A Wiz spokesperson told CNBC that the company emphasizes “smart growth” over profitability, and said sales and marketing spending is low in relation to revenue. Rappaport said Wiz’s growth has been driven by word of mouth, as users tell other users about the program.
Whichever way Thomas Weisz sees it, in February his company added the startup to its list of competitors, placing it alongside Palo Alto Networks. Thomas said the market is young and evolving.
“Now people are starting to secure the cloud,” he said. “We win some, we lose some.”
Rappaport called Palo Alto Networks, which has a offering called Prisma Cloud, the best place for his company to disrupt business.
“The product we trade in the most is probably the Prisma Cloud,” Rappaport said, adding that it’s not a price battle because Wiz “is usually priced higher than any other product.”
Much of Palo Alto’s expansion into the cloud has come via acquisition, with CEO Nikesh Arora setting aside more than $3 billion in recent years for the purchases to bolster his company’s presence in the space. While he respects the strategy, Rappaport said, the result was a “Frankenstein mix”.

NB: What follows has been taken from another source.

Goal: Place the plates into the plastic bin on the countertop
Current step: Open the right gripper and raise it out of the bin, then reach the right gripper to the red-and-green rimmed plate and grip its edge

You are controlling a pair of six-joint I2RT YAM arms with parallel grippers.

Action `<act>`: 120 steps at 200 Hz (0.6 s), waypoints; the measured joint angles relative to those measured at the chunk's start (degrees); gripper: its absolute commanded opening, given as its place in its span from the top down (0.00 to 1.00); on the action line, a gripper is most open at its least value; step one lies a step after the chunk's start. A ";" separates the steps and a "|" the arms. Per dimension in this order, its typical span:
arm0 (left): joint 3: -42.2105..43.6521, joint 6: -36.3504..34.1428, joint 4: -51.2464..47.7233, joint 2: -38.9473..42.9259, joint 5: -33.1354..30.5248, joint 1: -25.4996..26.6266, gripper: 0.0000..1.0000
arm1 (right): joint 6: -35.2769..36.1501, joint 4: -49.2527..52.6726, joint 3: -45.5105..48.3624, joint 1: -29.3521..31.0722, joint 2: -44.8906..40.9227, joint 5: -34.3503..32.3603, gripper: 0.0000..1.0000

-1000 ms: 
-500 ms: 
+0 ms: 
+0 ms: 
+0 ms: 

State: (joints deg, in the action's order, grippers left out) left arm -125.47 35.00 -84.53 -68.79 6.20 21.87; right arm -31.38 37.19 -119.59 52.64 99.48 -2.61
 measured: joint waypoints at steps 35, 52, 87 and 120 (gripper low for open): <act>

“They’re still figuring out how to make it one platform,” Rappaport said.
Ankur Shah, senior vice president at Palo Alto Networks, defended his company’s technology and said Wiz is not the right choice for clients who want to protect their assets.
“Waze is all about vision,” said Shah. “Visibility is good and safety is better.”
A Wiz spokesperson disputed this idea, and said that the company’s technology “helps organizations detect, prioritize, prevent, and remediate problems.”
While Wiz is gaining momentum against industry powerhouses, it still has a long way to go. KeyBanc’s Q1 survey of technology vendors and channel partners showed that 28% of respondents saw Palo Alto Networks as their best cloud security vendor, while 24% chose Microsoft and 4% chose Wiz.
One big way Wiz has gained name recognition pretty quickly is by spotting potential problems with mass-market software. In March, Wiz exposed a vulnerability in Microsoft’s Azure Active Directory sign-in service that would have enabled attackers to change the results people see in Microsoft’s Bing search engine. Microsoft fixed the issue and said that “no accidental access occurred”.
Wiz has it too is found several vulnerabilities in the Microsoft Azure cloud infrastructure, a product the company knows well because many of its customers use it. Rappaport also knows a lot about Microsoft, having sold his previous security startup, Adlumto the company for $320 million in 2015.
Microsoft’s advantage, Rappaport says, is the experience in quickly assessing threat risks and hiring the right teams to deal with them.
“They have the most scars on their hands,” he said.